▸ **YOUR GOAL**
The records below are split into lines. How many of those lines contain the string "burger"? Reply with the number only.

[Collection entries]
- - - -
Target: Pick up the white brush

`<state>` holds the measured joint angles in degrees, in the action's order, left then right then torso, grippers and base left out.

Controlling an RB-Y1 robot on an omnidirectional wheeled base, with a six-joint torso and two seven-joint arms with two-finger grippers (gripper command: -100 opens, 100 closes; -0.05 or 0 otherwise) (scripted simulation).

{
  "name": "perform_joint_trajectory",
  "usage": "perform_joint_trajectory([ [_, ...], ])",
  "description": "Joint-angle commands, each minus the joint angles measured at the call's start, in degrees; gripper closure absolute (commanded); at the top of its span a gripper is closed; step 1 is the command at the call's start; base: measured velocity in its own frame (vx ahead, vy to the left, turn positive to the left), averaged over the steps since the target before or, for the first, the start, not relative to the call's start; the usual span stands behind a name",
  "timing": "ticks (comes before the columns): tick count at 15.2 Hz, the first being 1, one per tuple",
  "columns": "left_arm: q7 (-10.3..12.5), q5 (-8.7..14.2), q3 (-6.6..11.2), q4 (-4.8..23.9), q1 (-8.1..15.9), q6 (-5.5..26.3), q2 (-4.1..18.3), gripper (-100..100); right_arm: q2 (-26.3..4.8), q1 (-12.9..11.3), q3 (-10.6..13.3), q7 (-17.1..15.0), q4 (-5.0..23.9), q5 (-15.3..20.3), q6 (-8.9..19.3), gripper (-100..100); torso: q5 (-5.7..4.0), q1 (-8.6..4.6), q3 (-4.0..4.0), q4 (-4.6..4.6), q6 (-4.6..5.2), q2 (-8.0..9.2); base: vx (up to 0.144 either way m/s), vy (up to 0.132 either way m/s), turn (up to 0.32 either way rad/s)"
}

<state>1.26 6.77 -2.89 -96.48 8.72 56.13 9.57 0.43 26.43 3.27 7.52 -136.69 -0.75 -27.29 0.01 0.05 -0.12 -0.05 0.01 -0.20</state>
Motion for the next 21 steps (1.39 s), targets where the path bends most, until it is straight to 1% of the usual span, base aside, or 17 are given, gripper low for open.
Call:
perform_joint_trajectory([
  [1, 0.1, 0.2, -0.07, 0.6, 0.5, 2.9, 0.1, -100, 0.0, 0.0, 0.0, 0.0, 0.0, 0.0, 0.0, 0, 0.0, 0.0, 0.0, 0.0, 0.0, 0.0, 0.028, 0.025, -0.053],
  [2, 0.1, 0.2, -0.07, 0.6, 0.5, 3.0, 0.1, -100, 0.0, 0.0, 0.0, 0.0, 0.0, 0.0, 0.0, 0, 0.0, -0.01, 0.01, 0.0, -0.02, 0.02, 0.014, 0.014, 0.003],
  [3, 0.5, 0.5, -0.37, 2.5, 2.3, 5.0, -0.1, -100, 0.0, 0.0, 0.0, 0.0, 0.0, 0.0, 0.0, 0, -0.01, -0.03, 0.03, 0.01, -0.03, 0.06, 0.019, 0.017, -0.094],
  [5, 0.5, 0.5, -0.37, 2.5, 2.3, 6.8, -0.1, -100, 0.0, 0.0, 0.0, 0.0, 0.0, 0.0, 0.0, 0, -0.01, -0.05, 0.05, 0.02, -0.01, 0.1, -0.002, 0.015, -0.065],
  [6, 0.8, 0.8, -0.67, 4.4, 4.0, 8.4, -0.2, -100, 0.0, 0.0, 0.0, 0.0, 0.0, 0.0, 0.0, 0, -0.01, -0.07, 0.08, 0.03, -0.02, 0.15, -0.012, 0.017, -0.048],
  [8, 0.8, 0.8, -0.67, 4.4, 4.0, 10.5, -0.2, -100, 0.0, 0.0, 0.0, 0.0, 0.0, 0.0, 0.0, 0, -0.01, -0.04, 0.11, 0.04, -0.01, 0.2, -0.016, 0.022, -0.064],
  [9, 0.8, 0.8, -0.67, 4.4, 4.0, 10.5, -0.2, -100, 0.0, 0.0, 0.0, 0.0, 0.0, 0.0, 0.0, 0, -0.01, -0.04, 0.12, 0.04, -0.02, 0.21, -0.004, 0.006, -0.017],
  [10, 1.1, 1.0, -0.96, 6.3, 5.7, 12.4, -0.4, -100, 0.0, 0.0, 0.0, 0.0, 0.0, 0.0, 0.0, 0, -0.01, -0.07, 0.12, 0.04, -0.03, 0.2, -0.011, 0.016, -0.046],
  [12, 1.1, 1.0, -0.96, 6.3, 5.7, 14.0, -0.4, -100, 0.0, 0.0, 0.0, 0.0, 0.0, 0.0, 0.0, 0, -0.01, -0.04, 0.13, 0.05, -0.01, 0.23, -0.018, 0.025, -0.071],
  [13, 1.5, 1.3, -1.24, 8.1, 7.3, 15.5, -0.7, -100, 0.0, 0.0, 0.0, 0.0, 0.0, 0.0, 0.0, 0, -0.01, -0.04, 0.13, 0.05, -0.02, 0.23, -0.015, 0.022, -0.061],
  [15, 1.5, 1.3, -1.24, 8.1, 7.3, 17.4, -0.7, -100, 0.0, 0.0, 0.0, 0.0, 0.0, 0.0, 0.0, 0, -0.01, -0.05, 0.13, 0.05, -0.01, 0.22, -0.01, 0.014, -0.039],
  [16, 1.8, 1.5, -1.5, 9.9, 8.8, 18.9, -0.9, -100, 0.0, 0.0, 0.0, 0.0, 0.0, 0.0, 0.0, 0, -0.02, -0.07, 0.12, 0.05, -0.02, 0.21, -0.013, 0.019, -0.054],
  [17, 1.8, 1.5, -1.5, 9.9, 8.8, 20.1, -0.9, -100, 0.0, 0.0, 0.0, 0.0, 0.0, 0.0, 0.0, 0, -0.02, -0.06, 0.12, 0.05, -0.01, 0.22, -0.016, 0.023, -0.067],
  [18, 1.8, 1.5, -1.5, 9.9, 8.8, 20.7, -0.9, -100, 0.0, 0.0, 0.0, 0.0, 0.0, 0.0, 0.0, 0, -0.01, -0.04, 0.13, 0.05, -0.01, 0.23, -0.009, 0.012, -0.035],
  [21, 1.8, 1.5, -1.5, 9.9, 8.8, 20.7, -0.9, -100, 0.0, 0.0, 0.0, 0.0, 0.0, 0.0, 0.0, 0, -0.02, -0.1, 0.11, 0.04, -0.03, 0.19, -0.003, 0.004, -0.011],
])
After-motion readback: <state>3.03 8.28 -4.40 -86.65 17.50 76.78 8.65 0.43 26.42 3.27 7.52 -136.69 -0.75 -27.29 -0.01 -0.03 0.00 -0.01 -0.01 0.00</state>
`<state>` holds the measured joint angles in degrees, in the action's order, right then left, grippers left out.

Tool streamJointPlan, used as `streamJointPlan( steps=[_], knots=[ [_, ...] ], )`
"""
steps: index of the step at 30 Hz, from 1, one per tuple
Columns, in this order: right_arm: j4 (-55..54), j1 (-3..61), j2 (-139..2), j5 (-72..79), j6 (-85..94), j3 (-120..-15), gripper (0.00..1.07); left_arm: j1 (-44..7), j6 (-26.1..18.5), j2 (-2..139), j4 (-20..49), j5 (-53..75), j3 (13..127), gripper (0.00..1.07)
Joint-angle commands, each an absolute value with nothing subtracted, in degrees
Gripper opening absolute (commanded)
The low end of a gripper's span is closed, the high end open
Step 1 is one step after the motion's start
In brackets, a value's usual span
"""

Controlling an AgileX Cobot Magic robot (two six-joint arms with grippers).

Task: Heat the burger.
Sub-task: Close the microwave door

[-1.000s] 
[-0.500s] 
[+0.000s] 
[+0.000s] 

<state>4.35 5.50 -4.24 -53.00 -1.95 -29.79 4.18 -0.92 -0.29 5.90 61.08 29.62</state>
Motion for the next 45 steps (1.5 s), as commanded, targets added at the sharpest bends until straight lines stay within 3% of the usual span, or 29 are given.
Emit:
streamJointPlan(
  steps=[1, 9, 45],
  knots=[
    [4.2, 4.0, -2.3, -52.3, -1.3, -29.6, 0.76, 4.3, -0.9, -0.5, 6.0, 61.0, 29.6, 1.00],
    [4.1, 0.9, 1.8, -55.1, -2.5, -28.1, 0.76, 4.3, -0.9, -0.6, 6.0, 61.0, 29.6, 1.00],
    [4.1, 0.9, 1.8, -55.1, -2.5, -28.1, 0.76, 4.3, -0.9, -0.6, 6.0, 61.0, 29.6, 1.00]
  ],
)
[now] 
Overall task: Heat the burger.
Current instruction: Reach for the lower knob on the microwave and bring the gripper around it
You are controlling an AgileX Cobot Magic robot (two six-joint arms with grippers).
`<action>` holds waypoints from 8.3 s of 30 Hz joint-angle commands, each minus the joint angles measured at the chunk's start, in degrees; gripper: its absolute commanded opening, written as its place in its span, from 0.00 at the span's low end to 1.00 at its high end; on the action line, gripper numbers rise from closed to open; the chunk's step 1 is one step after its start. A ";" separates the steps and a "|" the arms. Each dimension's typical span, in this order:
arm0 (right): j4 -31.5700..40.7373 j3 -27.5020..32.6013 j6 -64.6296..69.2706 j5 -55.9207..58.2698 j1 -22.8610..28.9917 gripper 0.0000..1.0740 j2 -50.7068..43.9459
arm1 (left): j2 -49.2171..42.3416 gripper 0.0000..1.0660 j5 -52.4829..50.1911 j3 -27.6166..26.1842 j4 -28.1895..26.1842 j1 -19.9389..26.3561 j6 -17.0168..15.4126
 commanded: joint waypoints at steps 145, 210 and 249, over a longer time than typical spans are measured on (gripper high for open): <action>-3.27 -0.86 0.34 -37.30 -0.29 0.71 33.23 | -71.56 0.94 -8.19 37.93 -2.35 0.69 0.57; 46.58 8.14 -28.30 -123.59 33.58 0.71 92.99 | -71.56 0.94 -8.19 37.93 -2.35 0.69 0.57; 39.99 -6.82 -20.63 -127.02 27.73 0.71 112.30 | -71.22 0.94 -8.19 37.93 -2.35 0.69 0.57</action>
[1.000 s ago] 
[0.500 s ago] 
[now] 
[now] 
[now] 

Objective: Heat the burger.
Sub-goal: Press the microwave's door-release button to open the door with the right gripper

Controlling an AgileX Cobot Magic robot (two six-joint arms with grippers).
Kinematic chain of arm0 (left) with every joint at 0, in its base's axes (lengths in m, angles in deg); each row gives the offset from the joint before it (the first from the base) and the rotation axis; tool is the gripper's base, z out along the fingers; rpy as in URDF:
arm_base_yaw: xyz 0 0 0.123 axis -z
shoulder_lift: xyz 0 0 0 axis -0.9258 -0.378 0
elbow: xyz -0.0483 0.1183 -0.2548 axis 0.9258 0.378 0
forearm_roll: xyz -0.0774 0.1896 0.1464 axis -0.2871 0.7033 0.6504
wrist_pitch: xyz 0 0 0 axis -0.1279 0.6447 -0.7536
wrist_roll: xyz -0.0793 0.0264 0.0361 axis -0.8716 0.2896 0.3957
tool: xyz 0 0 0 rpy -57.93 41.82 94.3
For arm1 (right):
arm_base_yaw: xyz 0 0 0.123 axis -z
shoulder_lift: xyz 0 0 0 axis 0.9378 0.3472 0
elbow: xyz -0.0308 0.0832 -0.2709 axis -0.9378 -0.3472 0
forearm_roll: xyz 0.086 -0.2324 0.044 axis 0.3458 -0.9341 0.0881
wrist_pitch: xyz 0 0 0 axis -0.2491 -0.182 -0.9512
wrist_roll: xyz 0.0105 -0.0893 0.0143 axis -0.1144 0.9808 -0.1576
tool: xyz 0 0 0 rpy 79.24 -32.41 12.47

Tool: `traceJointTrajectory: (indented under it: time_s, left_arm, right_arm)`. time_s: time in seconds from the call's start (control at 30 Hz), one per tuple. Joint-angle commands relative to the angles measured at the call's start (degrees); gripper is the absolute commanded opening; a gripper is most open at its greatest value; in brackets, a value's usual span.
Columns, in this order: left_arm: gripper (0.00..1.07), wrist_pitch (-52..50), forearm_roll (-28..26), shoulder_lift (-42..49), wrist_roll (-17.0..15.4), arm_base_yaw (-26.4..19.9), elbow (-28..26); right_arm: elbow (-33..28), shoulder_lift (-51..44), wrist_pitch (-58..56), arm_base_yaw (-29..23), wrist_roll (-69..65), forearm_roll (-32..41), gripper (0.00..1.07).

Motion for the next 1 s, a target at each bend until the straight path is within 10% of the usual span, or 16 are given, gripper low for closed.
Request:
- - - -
▸ **ANSWER BOX**
3